━━ Data below

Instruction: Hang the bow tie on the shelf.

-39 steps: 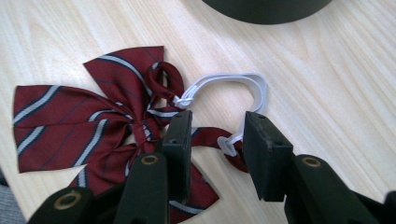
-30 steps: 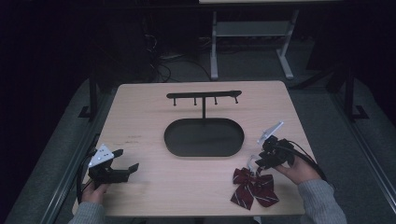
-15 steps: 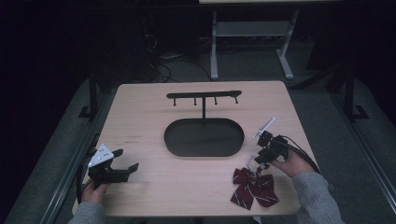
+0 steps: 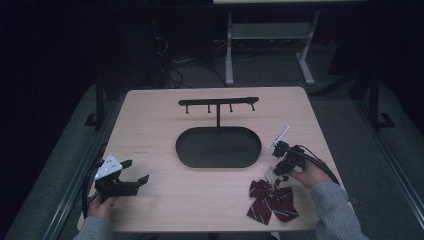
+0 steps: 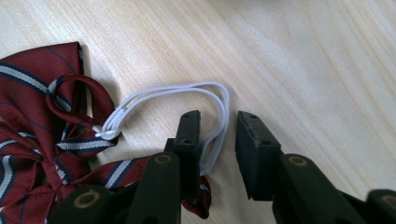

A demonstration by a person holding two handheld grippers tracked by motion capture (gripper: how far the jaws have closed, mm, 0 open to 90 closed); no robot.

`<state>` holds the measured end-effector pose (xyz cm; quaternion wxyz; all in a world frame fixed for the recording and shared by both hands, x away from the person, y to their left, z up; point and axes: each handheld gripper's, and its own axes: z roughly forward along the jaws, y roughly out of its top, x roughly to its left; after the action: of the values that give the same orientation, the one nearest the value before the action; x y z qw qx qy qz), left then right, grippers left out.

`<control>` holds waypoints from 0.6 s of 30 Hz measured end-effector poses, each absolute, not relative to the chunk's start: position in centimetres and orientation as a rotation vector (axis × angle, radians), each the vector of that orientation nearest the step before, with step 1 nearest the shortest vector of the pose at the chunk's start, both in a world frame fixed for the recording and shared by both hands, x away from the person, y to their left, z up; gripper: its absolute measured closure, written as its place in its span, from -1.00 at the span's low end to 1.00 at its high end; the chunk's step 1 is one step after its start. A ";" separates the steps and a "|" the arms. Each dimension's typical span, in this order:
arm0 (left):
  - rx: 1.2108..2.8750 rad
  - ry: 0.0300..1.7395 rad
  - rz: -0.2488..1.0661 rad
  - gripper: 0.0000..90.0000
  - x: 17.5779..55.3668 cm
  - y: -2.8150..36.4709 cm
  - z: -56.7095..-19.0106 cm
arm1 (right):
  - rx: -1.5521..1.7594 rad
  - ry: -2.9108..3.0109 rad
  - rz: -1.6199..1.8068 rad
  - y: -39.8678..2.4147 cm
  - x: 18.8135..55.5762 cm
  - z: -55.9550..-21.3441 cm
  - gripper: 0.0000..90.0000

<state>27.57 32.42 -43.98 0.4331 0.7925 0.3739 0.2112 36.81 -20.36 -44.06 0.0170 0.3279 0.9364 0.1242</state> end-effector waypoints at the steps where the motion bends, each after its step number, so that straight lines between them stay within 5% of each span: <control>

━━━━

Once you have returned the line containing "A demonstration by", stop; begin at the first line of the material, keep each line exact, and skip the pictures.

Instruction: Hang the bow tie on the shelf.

-39 steps: 
-30 steps: 
-15 steps: 
+0 steps: 
+0 steps: 

A demonstration by a person holding two handheld grippers tracked by motion capture (gripper: how far the jaws have closed, mm, 0 open to 90 closed); no robot.

This exercise has now been finished.